(Beginning of Records shown)

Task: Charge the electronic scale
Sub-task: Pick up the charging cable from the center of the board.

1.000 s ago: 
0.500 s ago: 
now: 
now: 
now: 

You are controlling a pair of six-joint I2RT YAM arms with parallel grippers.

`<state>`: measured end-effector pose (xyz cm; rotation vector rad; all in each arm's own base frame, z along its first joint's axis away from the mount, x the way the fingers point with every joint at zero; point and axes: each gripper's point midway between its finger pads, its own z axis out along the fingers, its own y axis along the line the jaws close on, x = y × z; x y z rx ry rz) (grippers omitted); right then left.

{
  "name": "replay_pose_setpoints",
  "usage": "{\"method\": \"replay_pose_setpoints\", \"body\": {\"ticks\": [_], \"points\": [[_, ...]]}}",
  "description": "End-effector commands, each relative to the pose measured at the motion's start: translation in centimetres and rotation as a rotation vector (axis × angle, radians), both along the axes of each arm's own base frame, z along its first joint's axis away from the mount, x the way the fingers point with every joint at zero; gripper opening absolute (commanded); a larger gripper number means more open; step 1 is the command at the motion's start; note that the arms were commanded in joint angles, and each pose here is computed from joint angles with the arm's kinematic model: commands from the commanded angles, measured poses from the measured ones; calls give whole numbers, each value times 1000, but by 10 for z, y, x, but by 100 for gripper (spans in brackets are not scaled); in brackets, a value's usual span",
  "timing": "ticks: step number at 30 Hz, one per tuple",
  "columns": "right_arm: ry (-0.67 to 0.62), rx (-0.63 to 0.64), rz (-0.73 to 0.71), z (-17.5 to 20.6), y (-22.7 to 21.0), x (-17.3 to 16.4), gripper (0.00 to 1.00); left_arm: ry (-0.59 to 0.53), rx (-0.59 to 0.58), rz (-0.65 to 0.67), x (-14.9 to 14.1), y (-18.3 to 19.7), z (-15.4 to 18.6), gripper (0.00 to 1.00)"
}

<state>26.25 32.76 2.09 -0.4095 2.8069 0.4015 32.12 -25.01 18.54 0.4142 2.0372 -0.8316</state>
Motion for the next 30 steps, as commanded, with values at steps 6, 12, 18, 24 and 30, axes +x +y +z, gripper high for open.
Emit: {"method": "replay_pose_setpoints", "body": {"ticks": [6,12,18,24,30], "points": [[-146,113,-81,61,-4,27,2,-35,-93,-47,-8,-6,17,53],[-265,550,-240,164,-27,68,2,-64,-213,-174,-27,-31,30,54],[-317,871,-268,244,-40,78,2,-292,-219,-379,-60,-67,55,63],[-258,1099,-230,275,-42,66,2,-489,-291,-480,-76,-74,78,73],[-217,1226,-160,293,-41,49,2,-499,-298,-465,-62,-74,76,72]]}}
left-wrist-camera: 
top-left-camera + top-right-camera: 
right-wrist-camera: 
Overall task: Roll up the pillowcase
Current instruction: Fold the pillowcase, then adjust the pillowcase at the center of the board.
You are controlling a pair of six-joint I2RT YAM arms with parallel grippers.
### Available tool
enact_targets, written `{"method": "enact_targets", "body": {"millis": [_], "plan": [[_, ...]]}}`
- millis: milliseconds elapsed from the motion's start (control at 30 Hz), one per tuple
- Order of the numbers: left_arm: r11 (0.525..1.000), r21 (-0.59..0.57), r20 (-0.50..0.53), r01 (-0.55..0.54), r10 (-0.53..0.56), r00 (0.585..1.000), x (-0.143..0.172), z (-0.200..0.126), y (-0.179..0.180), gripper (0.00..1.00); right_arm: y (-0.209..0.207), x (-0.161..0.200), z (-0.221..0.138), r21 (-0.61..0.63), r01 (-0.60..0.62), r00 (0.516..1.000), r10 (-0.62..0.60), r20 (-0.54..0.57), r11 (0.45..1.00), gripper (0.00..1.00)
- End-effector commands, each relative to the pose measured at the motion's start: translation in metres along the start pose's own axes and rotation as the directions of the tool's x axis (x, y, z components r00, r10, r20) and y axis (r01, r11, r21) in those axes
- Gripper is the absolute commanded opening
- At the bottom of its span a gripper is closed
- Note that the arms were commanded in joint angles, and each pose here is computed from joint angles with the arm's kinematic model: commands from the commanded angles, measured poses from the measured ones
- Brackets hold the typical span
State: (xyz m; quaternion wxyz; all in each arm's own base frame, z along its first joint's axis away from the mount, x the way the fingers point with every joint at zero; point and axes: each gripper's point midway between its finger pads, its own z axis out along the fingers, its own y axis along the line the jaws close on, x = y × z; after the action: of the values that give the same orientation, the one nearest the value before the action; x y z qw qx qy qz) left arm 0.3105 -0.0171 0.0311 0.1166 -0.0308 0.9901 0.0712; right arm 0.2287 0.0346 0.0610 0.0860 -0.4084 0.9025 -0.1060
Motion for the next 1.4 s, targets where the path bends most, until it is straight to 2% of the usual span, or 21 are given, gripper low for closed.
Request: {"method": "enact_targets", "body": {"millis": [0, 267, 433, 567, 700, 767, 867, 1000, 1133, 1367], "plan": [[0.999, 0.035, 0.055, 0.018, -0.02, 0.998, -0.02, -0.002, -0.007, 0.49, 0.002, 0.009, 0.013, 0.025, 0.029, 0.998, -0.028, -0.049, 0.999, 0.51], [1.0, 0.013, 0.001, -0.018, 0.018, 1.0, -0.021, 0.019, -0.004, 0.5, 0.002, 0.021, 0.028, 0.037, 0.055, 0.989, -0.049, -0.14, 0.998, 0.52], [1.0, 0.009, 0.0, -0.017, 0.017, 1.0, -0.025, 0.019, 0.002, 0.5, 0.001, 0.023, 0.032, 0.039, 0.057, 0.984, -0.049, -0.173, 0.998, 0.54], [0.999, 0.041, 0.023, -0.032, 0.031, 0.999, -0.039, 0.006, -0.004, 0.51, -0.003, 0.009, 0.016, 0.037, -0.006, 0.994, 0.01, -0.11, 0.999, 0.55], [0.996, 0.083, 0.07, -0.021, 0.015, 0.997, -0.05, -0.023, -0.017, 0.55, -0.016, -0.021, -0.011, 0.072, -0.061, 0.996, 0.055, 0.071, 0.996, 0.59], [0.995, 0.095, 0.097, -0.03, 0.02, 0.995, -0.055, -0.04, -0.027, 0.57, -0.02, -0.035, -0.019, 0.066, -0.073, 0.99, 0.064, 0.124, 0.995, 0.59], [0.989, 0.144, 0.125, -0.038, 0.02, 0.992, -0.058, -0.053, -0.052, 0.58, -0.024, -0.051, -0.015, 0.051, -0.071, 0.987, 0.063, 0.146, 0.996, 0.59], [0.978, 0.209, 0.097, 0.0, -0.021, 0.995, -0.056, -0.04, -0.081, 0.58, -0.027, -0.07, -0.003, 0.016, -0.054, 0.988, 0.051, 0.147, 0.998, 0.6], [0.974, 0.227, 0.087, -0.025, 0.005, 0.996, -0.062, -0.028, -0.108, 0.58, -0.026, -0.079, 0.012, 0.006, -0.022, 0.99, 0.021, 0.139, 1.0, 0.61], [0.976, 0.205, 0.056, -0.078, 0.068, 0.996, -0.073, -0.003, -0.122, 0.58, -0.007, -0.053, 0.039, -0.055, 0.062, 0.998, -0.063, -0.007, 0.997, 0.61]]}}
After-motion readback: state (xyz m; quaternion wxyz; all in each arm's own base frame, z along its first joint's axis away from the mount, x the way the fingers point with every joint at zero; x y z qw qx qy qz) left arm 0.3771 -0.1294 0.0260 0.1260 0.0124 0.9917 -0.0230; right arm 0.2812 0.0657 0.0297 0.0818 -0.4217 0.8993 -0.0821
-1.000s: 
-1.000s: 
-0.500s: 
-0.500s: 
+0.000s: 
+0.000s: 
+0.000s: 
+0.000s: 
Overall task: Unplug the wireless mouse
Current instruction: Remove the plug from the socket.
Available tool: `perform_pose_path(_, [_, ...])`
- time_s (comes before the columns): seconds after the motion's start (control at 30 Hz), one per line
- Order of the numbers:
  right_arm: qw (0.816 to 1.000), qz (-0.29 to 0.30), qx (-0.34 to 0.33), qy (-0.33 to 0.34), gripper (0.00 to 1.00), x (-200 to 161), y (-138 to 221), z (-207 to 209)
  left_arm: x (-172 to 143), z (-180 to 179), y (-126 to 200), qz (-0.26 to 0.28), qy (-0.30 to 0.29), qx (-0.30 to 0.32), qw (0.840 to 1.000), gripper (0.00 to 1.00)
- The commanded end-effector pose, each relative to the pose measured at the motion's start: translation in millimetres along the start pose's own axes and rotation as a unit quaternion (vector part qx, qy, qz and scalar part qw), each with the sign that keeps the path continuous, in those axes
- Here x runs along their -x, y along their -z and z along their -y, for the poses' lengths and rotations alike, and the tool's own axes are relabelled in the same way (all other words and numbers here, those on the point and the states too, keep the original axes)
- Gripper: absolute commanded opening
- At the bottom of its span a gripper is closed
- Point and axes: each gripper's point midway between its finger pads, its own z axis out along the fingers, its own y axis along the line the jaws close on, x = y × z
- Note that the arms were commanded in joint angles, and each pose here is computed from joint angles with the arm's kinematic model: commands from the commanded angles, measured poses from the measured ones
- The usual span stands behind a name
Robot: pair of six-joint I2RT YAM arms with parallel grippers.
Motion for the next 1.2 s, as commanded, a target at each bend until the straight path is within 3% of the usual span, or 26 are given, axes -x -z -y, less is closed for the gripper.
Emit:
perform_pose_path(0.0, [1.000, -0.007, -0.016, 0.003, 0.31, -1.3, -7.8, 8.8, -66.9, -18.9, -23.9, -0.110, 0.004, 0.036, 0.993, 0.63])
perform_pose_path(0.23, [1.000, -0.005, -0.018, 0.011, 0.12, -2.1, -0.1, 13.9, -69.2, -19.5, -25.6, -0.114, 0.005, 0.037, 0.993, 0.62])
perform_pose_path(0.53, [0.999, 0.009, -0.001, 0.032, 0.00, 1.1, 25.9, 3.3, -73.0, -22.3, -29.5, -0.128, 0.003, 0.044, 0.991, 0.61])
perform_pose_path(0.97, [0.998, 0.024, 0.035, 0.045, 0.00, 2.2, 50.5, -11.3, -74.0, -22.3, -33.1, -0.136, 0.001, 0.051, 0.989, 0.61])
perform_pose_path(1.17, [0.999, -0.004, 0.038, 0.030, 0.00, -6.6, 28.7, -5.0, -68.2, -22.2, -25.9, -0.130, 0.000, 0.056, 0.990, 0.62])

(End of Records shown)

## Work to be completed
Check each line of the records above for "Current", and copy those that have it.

## Reply to the task
Current instruction: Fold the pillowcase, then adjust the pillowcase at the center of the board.
Current instruction: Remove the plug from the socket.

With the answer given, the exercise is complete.